1 Introduction
Persistent homology is a computational method from the field of applied topology for computing the topological features present in a given data edelsbrunner2010 . Informally, the features in question relate to the number and scale of connected components and holes of different dimensions in the data. The direct application of persistent homology has proven to be a useful method in the analysis of many different types of data including image carlsson2008local , health nicolau2011topology and network data corcoran2020stable .
Given the recent advances and interest in neural networks or deep learning, there exists a trend of attempting to integrate existing computational methods as computational steps in this framework. This includes, for example, the integration of integer programming ferber2020mipaal and shortest path methods berthet2020learning with deep learning. In these works, deep learning usually acts as a preprocessing step to the method in question where it performs representation learning. Deep learning requires all computational steps to be differentiable such that gradients can be backpropagated through each step and used to update the method parameters. Therefore, for a given computational method to be integrated with deep learning the method in question must be differentiable. Many useful computational methods, such as integer programming, in their native form are not differentiable. Consequently much work has been investing in making such computational methods differentiable so that they may be integrated with deep learning. That is, developing methods for computing the gradients of the input with respect to the output of the methods in question.

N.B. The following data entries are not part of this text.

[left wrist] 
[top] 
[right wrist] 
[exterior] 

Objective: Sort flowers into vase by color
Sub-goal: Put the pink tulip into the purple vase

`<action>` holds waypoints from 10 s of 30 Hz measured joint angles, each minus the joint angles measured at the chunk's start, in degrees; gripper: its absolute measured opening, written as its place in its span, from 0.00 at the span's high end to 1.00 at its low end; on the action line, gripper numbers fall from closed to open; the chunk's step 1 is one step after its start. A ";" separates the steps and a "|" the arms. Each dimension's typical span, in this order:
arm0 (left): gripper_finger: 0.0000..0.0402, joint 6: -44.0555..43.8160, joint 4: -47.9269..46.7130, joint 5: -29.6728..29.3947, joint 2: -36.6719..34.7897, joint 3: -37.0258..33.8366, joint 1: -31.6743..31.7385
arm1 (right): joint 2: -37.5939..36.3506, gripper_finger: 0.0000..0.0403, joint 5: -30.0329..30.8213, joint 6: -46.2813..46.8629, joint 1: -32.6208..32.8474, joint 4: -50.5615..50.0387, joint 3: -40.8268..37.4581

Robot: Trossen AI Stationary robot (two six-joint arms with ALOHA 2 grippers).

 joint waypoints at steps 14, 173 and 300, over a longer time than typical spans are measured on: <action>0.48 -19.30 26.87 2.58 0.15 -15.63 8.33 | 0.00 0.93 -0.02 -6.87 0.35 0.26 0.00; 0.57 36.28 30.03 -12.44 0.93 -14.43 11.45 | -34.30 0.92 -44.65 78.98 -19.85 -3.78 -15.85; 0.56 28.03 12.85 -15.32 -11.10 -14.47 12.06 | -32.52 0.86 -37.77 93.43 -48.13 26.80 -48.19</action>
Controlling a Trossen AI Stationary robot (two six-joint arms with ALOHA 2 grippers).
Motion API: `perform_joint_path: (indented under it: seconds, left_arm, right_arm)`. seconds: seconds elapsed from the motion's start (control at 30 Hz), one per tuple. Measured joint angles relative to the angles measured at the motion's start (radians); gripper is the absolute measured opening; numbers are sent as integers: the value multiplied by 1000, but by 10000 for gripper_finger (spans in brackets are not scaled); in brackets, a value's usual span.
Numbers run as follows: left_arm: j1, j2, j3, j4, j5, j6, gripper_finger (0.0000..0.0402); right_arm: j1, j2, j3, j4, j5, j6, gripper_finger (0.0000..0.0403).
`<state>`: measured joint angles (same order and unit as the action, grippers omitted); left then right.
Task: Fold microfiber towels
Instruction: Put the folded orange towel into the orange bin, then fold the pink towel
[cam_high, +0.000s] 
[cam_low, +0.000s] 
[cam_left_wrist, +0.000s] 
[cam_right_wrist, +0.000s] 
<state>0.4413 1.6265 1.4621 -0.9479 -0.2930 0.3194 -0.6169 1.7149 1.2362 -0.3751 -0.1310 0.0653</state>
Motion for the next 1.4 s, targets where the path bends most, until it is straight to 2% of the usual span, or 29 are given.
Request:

As discussed above, persistent homology has proven to be a useful computational method. Therefore integrating it with deep learning has much potential. However, in its native form, persistent homology is not differentiable. Therefore recently there has been much interest in attempting to make it differentiable so that it may be integrated with deep learning chen2019topological ; wangtopogan ; gabrielsson2020topology ; Moor19Topological . Computing gradients of persistent homology outputs with respect to inputs is an inverse problem oudot2020inverse ; solomon2020fast . Like many inverse problems, it is illposed with infinitely many solutions. This point is obvious when one considers that infinitely many different datasets can have the same number and scale of connected components and holes of different dimensions. When attempting to solve an arbitrary illposed inverse problem, if one does not consider the illposed nature of the problem, the solution obtained may not agree with known priors. A common approach to overcome this issue is to perform regularization which biases the solution toward known priors. This approach is commonly used to solve inverse problems in the field of image processing. In this field two commonly used regularization approaches are total variation (TV) and total generalized variation (TGV) which lead to piecewise constant and piecewise linear images respectively lunz2018adversarial .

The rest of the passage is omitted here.